One range is to be output from the listing below, exactly as written: the line with "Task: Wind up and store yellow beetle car" to the line with "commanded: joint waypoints", both kept.

─── TASK DATA ───

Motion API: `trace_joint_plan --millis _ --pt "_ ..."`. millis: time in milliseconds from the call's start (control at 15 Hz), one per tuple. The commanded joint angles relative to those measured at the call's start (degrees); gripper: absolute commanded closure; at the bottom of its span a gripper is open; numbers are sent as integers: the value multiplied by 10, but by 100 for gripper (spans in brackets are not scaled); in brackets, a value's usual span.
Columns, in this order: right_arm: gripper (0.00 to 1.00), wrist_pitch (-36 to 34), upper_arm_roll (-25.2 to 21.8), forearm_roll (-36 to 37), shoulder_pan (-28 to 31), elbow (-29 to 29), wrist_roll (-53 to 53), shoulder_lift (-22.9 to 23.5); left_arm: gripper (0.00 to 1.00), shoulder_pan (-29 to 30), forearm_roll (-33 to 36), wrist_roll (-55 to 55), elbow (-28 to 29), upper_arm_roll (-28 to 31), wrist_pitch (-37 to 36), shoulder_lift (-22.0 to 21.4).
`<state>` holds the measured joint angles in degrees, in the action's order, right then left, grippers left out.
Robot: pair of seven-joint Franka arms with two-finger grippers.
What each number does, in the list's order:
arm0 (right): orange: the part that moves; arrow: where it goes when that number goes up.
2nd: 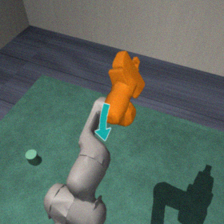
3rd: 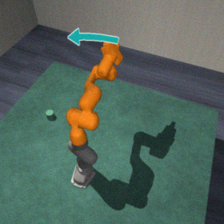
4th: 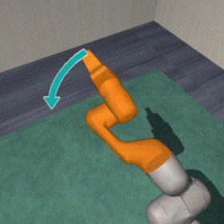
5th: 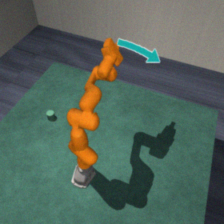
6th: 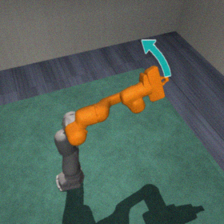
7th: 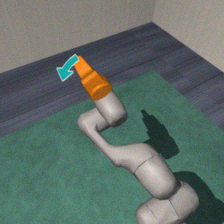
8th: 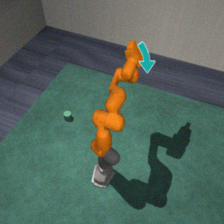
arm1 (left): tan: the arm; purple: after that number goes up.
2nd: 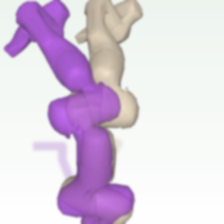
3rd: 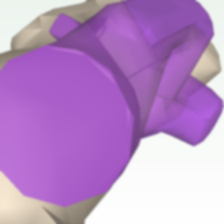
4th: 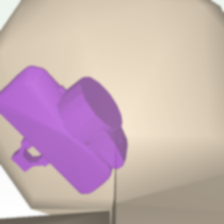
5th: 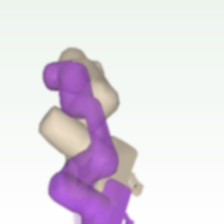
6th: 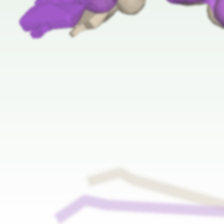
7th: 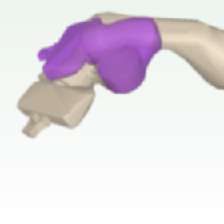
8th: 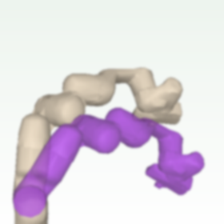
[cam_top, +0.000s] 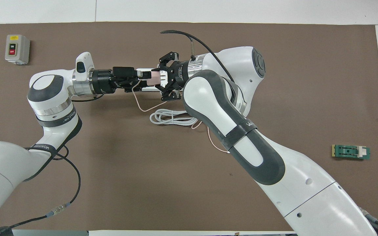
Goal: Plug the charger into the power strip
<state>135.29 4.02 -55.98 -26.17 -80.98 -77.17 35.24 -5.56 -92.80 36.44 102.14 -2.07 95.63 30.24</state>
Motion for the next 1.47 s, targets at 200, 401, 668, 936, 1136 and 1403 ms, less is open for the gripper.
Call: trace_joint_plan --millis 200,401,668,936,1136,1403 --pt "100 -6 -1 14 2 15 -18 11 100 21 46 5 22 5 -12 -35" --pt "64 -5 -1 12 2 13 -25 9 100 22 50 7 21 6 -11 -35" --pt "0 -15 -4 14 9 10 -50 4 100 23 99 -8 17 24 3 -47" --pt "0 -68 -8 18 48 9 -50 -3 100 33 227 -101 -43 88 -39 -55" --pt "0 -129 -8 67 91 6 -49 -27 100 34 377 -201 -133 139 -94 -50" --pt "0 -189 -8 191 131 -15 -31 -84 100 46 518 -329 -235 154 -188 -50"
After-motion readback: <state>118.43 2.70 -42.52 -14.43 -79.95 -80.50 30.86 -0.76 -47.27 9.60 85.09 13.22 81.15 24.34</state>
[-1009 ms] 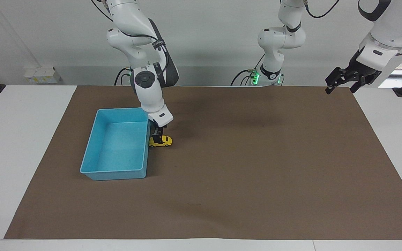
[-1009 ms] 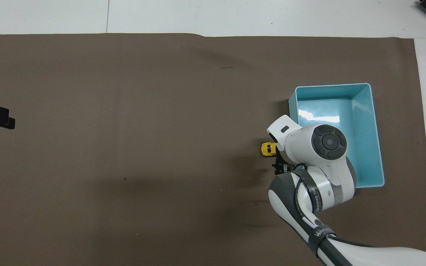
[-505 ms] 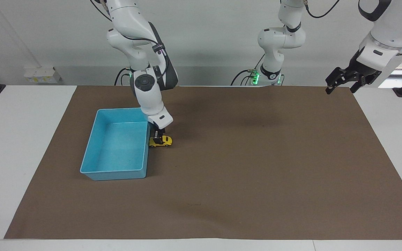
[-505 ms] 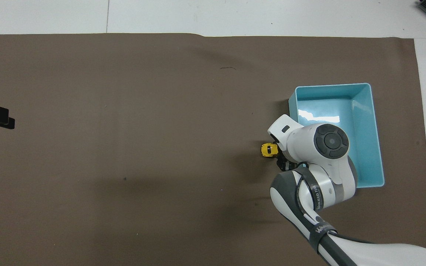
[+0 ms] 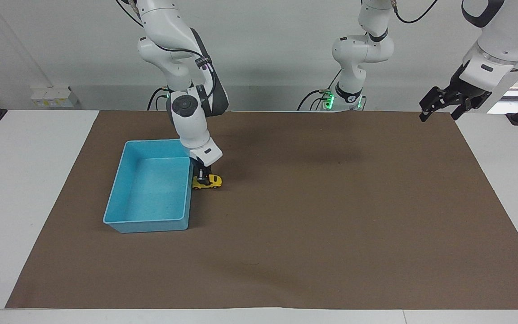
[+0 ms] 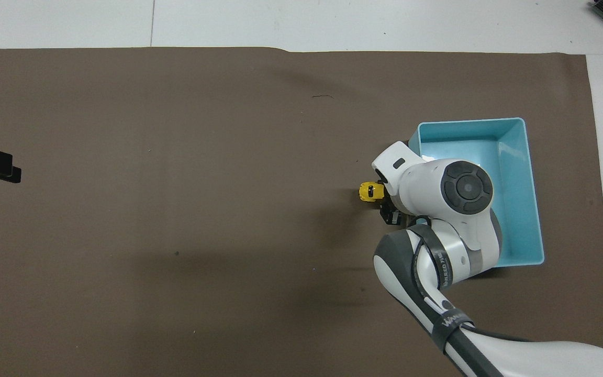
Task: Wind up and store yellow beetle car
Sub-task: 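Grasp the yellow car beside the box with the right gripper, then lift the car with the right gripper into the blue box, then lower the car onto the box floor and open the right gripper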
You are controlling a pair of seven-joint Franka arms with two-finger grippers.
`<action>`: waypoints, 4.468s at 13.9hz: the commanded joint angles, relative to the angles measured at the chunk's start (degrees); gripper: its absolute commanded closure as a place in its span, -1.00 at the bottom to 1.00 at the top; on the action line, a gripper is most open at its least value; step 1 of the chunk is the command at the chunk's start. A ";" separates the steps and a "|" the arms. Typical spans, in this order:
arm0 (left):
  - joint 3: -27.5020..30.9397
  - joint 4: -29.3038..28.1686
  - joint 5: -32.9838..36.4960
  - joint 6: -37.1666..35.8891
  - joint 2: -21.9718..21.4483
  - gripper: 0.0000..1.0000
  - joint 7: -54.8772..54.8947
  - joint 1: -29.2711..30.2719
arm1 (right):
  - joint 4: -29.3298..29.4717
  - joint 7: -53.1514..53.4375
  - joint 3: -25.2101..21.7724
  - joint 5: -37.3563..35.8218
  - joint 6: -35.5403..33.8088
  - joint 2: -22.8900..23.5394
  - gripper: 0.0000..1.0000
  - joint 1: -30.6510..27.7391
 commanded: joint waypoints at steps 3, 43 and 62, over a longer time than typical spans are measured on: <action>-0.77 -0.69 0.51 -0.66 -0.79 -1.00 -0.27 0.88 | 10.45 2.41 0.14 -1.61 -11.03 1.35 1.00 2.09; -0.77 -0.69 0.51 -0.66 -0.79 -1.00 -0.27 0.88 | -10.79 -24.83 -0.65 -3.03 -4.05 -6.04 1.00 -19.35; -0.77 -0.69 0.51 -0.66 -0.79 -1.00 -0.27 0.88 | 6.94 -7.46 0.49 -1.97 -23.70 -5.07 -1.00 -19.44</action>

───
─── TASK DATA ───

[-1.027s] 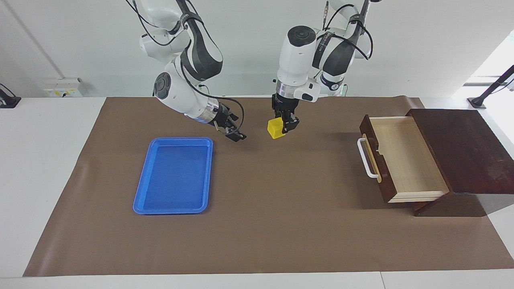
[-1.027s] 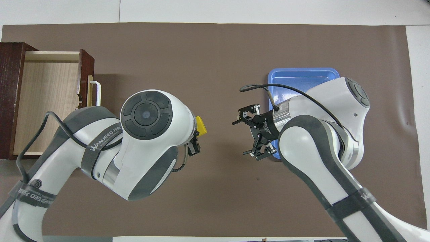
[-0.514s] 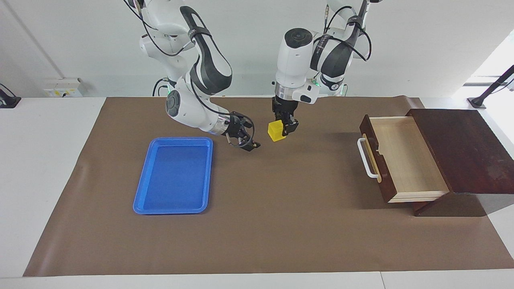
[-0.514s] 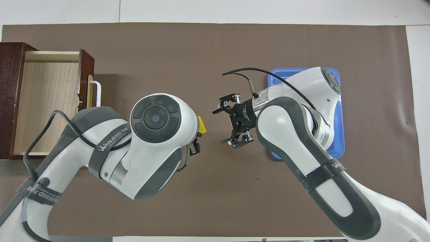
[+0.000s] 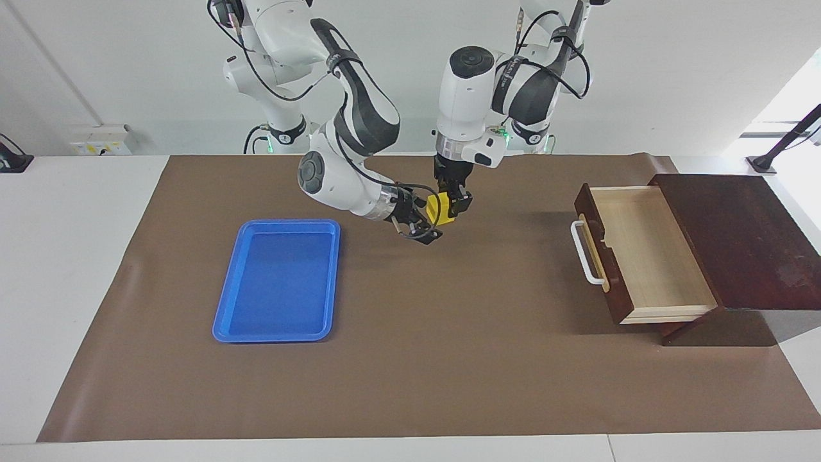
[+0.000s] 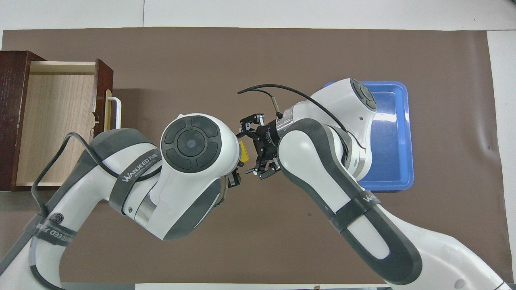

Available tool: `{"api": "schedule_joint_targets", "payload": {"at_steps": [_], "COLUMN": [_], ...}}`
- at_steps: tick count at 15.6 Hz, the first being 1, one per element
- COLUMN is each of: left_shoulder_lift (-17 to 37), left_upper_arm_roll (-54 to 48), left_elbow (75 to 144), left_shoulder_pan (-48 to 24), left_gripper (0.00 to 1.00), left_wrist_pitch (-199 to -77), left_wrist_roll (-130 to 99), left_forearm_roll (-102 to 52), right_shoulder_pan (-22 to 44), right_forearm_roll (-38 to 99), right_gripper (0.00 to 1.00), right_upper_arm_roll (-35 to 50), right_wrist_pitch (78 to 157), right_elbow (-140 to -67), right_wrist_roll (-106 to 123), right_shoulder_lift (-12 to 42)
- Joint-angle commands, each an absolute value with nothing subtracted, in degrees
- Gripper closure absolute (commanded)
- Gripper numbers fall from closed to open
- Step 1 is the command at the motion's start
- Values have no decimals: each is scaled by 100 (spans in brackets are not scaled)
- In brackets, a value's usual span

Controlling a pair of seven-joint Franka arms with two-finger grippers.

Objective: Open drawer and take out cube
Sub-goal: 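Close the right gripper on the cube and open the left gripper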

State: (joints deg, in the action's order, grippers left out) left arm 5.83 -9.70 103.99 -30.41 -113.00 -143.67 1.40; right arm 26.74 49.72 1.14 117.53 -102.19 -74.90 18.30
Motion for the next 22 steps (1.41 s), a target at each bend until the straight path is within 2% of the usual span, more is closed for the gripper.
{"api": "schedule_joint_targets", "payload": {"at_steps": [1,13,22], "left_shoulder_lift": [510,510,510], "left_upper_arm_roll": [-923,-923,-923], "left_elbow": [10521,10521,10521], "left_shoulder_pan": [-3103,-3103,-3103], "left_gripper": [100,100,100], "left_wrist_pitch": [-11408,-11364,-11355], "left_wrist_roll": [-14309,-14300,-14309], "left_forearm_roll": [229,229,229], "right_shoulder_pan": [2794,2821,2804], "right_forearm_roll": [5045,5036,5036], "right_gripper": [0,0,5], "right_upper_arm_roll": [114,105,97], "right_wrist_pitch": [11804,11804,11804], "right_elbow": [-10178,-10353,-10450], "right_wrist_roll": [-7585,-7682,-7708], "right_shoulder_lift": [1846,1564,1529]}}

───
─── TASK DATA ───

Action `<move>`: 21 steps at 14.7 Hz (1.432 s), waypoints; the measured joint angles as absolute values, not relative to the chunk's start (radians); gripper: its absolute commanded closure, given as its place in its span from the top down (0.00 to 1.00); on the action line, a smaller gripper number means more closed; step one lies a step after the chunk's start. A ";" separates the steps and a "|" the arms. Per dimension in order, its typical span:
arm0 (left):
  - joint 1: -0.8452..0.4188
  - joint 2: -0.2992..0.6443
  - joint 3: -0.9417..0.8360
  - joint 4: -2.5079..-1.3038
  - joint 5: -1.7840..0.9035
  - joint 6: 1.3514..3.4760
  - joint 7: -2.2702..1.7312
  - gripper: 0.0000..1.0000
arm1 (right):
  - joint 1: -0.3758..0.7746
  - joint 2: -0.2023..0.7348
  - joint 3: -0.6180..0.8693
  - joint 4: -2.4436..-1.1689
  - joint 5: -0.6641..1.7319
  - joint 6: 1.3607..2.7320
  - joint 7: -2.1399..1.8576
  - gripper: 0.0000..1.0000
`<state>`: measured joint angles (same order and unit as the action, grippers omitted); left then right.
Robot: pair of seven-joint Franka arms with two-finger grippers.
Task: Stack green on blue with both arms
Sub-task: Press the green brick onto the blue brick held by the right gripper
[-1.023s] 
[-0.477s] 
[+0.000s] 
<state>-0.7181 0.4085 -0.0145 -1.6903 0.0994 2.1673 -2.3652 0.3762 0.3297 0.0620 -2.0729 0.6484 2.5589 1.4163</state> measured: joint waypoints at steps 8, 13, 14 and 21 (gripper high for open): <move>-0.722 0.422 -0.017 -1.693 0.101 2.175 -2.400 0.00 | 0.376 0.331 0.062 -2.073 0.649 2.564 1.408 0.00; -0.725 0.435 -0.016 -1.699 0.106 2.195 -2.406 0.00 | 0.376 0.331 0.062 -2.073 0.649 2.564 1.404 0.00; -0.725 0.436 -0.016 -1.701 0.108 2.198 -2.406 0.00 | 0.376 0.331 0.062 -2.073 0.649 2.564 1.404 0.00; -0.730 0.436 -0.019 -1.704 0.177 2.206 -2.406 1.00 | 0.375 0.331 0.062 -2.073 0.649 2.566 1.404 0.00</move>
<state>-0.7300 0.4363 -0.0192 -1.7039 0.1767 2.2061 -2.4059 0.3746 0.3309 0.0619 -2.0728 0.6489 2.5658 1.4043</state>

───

§ **ANSWER TO THIS TASK**
Task: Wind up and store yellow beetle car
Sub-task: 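Grasp the yellow car beside the box with the right gripper, then lift the car with the right gripper into the blue box, then lower the car onto the box floor and open the right gripper
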You are controlling a pair of seven-joint Franka arms with two-finger grippers.
`<action>`: waypoints, 4.468s at 13.9hz: the commanded joint angles, relative to the angles measured at the chunk's start (degrees); gripper: its absolute commanded closure as a place in its span, -1.00 at the bottom to 1.00 at the top; on the action line, a gripper is most open at its least value; step 1 of the chunk is the command at the chunk's start. A ";" separates the steps and a "|" the arms. Typical spans, in this order:
arm0 (left):
  - joint 3: -27.5020..30.9397
  - joint 4: -29.3038..28.1686
  - joint 5: -32.9838..36.4960
  - joint 6: -37.1666..35.8891
  - joint 2: -21.9718..21.4483
  - gripper: 0.0000..1.0000
  - joint 7: -54.8772..54.8947
  - joint 1: -29.2711..30.2719
arm1 (right):
  - joint 4: -29.3298..29.4717
  - joint 7: -53.1514..53.4375
  - joint 3: -25.2101..21.7724
  - joint 5: -37.3563..35.8218
  - joint 6: -35.5403..33.8088
  - joint 2: -22.8900..23.5394
  - gripper: 0.0000..1.0000
  - joint 1: -30.6510..27.7391
 commanded: joint waypoints at steps 3, 43 and 62, over a longer time than typical spans are measured on: <action>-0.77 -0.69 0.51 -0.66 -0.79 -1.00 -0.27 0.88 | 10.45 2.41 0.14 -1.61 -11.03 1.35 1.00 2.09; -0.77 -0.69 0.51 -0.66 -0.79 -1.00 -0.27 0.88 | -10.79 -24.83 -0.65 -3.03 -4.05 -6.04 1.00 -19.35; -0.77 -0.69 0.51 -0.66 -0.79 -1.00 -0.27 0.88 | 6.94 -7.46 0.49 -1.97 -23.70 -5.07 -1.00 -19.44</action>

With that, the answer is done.